> [PROBLEM DESCRIPTION]
Every entry is to be restated exactly; pictures are not part of the copy.

[Start of Attachment]

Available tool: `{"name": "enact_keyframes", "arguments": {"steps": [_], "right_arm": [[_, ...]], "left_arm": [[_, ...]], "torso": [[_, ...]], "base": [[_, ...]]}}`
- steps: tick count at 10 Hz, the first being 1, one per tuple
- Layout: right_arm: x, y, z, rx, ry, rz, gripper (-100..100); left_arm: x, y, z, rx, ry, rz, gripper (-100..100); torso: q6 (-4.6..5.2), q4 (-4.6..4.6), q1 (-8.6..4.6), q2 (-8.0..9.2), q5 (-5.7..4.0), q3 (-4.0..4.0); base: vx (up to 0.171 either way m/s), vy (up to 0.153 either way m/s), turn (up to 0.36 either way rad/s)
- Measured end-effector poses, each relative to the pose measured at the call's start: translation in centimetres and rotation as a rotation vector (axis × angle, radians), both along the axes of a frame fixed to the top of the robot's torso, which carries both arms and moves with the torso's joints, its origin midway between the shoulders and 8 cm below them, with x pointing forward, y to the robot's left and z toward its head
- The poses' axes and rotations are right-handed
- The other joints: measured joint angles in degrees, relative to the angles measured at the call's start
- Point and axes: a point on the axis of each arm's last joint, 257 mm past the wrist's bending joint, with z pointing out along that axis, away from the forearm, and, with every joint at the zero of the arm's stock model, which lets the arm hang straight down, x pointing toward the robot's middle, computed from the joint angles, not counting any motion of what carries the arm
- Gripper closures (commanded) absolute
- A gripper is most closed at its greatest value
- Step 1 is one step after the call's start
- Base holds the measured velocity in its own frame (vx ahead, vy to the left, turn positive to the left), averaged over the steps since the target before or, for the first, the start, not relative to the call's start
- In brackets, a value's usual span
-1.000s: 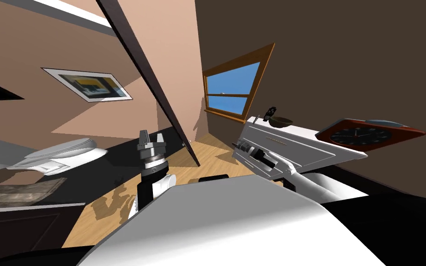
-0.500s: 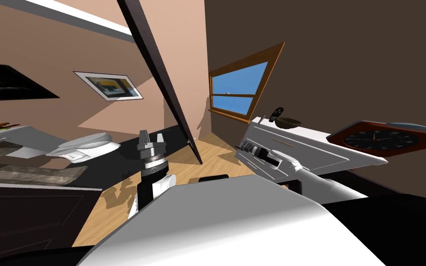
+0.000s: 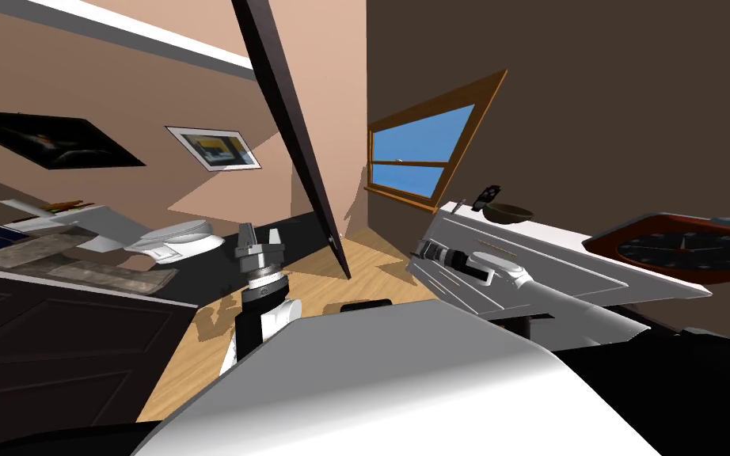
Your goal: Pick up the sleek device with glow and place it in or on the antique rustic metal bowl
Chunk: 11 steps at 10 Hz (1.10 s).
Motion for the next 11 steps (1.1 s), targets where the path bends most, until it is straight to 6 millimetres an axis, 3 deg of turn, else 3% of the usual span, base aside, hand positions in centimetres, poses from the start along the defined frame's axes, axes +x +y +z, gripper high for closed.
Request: {"name": "enact_keyframes", "arguments": {"steps": [4,11], "right_arm": [[-0.7,-6.0,-1.0,-0.251,0.025,0.06,-100],[-2.8,-15.3,0.1,-0.623,0.09,0.165,-100]], "left_arm": [[0.0,0.0,0.0,0.0,0.0,0.0,0],[0.0,0.0,0.0,0.0,0.0,0.0,0]], "torso": [[0.0,-0.01,-0.07,-0.05,-0.01,-0.03],[0.01,-0.03,-0.19,-0.14,-0.05,-0.08]], "base": [[-0.021,0.014,0.101],[-0.006,-0.01,0.141]]}}
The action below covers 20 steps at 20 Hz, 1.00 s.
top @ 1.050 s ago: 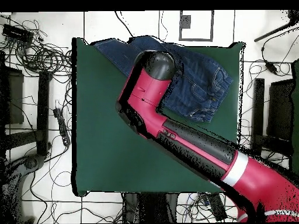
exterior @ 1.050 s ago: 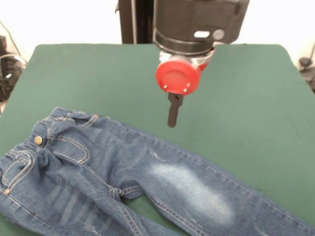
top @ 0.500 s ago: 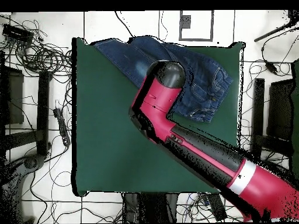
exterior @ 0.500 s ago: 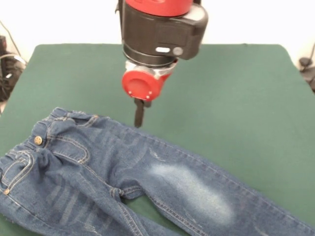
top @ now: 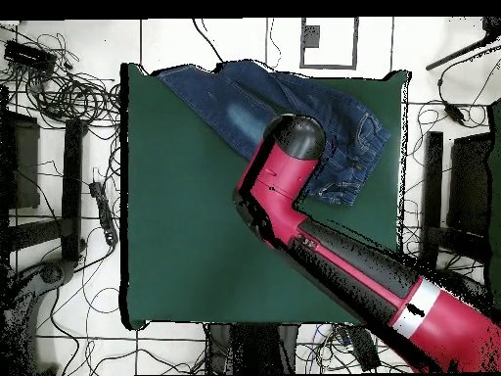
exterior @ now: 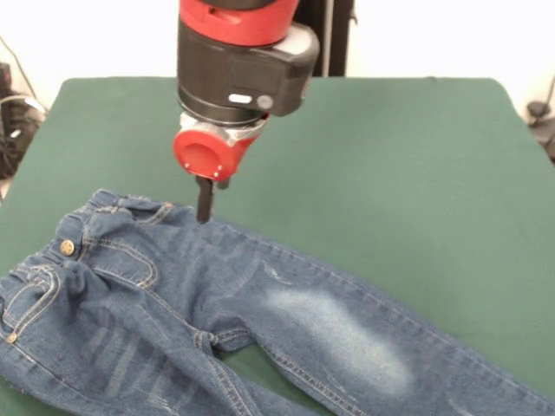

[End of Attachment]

> [COMPLETED EXERCISE]
Available tool: `{"name": "enact_keyframes", "arguments": {"steps": [_], "right_arm": [[_, ...]], "left_arm": [[_, ...]], "torso": [[_, ...]], "base": [[_, ...]]}}`
- steps: tick count at 10 Hz, the first being 1, one per tuple
- Layout: right_arm: x, y, z, rx, ry, rz, gripper (-100..100); left_arm: x, y, z, rx, ry, rz, gripper (-100..100); torso: q6 (-4.6..5.2), q4 (-4.6..4.6), q1 (-8.6..4.6), q2 (-8.0..9.2), q5 (-5.7..4.0), q3 (-4.0..4.0); base: vx (up to 0.171 either way m/s), vy (up to 0.153 either way m/s), turn (up to 0.36 either way rad/s)
- Measured end-effector poses, each relative to the pose measured at the call's start: translation in centimetres and rotation as a rotation vector (axis × angle, radians), both along the axes of a frame fixed to the top of the robot's torso, which carries both arms and moves with the torso's joints, its origin midway between the shoulders and 8 cm below them, with x pointing forward, y to the robot's left and z toward its head
- The poses' axes and rotations are right-handed
- The other joints: measured joint angles in degrees, relative to the angles measured at the call's start
- Point and axes: a point on the axis of each arm's last joint, 257 mm past the wrist's bending joint, with z pointing out along that axis, away from the forearm, and, with every joint at the zero of the arm's stock model, which lets the arm hang straight down, x pointing toward the robot's middle, computed from the joint angles, not counting any motion of what carries the arm
- Gripper closures (commanded) absolute
- A gripper is most closed at its greatest value
- Step 1 is one step after the call's start
- Base holds the measured velocity in its own frame (vx ahead, vy to the left, turn positive to the left), averaged over the steps since the target before or, for the first, the start, not relative to the call's start
- In brackets, a value's usual span
-1.000s: 
-0.500s: 
+0.000s: 
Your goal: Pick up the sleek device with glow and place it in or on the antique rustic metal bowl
Chunk: 11 steps at 10 Hz (1.10 s).
Motion for the next 11 steps (1.1 s), targets where the path bends most, until it is straight to 6 millimetres an axis, 3 deg of turn, else 3% of the usual span, base aside, hand positions in centimetres, poses from the start along the defined frame's axes, axes +x +y +z, gripper high for closed.
Request: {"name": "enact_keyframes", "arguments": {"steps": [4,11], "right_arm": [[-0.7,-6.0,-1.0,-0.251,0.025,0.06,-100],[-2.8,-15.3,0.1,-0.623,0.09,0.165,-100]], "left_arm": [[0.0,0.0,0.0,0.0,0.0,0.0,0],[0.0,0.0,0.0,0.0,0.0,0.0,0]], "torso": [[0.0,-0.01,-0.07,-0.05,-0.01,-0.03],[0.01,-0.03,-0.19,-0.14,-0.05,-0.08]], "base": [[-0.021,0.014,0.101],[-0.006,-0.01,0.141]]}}
The action below covers 20 steps at 20 Hz, 1.00 s.
top @ 1.050 s ago: 
exterior @ 1.050 s ago: 
top @ 0.500 s ago: 
exterior @ 0.500 s ago: 
top @ now: 
exterior @ now: 

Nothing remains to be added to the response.